The .585 Nyati may be the most powerful round ever produced for a shoulder-fired rifle – and bear in mind that includes the .50 Browning Machine Gun (BMG) round. The big .585 pushes a 750-grain Barnes solid at 2,525 fps for right around five tons of muzzle energy. If you wanted to go hunting a Tyrannosaurus rex, this would be the rifle for you. In fact, with this beast, in today’s world, you’d be overgunned for anything short of an armored personnel carrier.

But there may be one bigger. There are reports of a guy named Ed Hubel, who made a wildcat round based on the brass 12-gauge shotgun cartridge, lengthened; I won’t hazard a guess how the brass was produced. The round is called the “12 Gauge From Hell (GFH)” and there are ballistics available: A 600-grain slug launched at 3,400 fps, giving an earth-shaking 15,000 foot-pounds of muzzle energy.

Thanks, but no.
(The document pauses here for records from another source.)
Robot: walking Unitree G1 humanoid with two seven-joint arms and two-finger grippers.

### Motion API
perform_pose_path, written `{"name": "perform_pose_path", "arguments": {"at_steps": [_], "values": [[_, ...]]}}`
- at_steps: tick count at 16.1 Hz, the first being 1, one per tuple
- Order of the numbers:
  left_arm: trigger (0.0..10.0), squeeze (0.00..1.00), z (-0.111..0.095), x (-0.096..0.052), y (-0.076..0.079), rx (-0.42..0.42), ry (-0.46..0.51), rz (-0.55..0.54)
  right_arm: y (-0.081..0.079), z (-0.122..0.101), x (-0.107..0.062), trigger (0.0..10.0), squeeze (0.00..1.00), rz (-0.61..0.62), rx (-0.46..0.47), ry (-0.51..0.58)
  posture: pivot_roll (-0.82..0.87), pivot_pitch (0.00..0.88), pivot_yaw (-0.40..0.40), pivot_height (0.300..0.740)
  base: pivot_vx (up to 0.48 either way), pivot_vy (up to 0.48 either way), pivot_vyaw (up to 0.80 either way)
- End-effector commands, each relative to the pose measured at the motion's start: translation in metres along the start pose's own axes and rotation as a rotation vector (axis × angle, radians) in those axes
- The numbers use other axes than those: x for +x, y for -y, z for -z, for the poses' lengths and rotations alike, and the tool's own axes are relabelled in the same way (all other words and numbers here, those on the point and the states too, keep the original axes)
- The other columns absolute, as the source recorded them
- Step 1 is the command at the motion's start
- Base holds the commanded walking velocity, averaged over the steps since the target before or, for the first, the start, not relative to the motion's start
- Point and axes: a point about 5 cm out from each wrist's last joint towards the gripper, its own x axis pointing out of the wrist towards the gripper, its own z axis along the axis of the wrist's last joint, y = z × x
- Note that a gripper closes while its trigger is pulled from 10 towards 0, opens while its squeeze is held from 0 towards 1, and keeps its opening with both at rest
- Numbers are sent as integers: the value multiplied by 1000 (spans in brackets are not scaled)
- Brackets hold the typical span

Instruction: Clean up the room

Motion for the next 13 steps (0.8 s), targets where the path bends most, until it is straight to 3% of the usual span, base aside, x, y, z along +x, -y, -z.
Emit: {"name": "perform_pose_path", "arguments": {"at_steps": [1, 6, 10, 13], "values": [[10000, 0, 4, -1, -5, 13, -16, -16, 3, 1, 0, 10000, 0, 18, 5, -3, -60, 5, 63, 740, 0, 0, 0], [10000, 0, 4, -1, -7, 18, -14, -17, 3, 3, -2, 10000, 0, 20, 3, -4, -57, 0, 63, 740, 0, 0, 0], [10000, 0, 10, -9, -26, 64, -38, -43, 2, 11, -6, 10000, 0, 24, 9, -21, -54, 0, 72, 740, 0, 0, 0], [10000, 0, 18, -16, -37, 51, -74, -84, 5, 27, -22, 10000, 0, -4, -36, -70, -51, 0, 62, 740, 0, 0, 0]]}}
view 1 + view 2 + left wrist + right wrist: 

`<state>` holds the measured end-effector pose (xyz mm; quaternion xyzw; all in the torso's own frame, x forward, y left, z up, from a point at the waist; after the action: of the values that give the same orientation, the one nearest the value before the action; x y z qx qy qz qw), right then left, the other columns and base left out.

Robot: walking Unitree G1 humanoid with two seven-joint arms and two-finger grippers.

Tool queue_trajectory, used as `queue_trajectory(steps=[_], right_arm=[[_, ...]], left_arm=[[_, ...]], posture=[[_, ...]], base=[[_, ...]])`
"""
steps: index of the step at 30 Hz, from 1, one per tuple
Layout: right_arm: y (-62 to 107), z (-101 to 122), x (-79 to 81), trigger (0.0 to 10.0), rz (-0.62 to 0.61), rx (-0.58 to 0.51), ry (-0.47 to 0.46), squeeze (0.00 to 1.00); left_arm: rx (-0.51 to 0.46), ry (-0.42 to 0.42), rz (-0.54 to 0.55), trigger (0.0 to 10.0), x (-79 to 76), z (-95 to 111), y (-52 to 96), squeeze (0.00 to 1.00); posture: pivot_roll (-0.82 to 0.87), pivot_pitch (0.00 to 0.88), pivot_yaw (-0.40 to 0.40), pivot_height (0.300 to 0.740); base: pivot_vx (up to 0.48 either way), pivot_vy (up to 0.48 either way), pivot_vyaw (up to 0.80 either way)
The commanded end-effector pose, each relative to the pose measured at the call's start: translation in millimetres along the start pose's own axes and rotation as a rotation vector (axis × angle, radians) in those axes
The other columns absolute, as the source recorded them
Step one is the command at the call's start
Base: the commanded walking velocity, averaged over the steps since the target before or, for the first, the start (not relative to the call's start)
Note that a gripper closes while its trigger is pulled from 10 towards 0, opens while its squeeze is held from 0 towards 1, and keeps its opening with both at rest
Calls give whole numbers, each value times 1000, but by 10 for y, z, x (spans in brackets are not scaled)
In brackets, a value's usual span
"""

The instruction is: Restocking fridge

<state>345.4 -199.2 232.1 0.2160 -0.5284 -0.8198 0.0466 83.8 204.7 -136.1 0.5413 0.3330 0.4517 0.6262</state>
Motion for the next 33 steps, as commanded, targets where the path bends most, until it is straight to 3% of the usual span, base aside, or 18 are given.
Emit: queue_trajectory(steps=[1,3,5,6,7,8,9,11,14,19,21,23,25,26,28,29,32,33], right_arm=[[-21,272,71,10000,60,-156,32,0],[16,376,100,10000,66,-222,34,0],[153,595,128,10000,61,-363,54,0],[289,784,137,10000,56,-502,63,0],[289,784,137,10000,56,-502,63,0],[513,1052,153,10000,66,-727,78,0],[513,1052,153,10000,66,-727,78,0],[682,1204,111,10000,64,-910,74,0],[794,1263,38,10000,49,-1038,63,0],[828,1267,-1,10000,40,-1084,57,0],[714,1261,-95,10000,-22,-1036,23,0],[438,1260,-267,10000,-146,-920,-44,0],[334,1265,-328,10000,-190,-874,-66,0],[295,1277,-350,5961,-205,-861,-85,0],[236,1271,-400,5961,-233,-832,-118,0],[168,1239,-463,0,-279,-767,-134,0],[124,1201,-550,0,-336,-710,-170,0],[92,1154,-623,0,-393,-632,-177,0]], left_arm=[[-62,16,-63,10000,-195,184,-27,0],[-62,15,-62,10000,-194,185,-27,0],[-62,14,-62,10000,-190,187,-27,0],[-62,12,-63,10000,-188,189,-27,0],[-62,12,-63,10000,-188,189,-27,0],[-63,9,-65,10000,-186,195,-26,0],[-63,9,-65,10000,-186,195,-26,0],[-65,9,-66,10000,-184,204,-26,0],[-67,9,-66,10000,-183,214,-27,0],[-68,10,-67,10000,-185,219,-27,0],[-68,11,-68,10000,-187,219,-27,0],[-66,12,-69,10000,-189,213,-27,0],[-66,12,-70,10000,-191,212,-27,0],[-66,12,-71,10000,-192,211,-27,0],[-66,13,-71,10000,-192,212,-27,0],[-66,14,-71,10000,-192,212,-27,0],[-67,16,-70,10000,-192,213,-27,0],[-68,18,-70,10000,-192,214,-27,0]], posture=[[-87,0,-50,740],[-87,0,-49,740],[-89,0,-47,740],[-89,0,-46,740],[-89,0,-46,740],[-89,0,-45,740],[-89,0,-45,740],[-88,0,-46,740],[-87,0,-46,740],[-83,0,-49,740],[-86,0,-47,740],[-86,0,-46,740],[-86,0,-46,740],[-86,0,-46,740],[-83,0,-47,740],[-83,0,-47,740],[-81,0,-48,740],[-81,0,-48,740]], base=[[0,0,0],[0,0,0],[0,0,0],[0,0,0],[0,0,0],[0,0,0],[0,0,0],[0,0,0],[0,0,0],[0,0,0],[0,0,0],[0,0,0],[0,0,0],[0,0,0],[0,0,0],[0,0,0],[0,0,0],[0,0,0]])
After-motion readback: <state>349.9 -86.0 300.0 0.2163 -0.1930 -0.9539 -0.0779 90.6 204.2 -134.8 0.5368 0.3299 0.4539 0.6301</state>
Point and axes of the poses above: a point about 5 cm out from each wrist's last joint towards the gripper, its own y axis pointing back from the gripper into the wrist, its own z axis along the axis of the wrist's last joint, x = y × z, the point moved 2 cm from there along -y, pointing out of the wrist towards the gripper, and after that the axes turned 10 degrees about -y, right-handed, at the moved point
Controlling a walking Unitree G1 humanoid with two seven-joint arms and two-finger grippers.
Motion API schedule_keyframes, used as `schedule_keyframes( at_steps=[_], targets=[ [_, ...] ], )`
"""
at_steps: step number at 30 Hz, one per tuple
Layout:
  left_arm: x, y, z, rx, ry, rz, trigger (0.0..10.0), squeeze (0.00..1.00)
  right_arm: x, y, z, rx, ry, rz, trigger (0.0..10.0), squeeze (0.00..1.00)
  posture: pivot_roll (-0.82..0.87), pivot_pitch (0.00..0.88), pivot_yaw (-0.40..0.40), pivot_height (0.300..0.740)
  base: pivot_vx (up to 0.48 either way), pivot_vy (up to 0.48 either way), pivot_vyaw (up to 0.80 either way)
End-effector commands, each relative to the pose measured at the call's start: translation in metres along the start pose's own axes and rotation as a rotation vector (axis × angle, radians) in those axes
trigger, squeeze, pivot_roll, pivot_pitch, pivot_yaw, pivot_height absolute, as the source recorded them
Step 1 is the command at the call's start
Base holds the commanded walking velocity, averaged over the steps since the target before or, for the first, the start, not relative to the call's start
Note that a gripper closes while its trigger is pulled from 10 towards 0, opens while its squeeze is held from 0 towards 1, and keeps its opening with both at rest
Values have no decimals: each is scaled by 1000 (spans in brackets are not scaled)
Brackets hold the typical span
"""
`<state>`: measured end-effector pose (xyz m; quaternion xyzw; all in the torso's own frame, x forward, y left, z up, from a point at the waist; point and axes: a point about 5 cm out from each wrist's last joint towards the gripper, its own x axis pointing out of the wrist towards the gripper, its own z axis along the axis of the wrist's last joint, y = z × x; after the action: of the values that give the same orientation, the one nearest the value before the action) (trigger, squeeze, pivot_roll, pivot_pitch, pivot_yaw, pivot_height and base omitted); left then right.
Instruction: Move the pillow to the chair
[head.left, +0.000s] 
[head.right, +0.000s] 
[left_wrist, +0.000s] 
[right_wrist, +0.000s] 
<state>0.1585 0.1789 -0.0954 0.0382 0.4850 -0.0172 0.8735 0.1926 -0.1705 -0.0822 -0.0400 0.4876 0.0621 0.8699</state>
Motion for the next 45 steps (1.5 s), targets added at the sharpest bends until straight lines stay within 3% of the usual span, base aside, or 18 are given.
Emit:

Recoil on that beast would be bone-cracking.

For a complete picture of all the oddball wildcats out there, along with every commercial and proprietary rifle, shotgun, and handgun cartridge ever made, anywhere, I recommend the book “Cartridges of the World,”  by Frank Barnes and W. Todd Woodard, which is updated (I think) annually. I keep an electronic copy for easy updating, and it’s an interesting work that includes not only standard American but also obsolete round, British, and European rounds, both current and obsolete, and of course, wildcats. While cartridge minutia is entertaining, the wonderful world of wildcats can consume hours, just getting a good bead on some of the odd stuff gun cranks come up with.

I’ve spent hours poring over that “Cartridges of the World,” but then, I’m into firearms history and minutia, which, I suppose, qualifies me to bring you these reports every Sunday.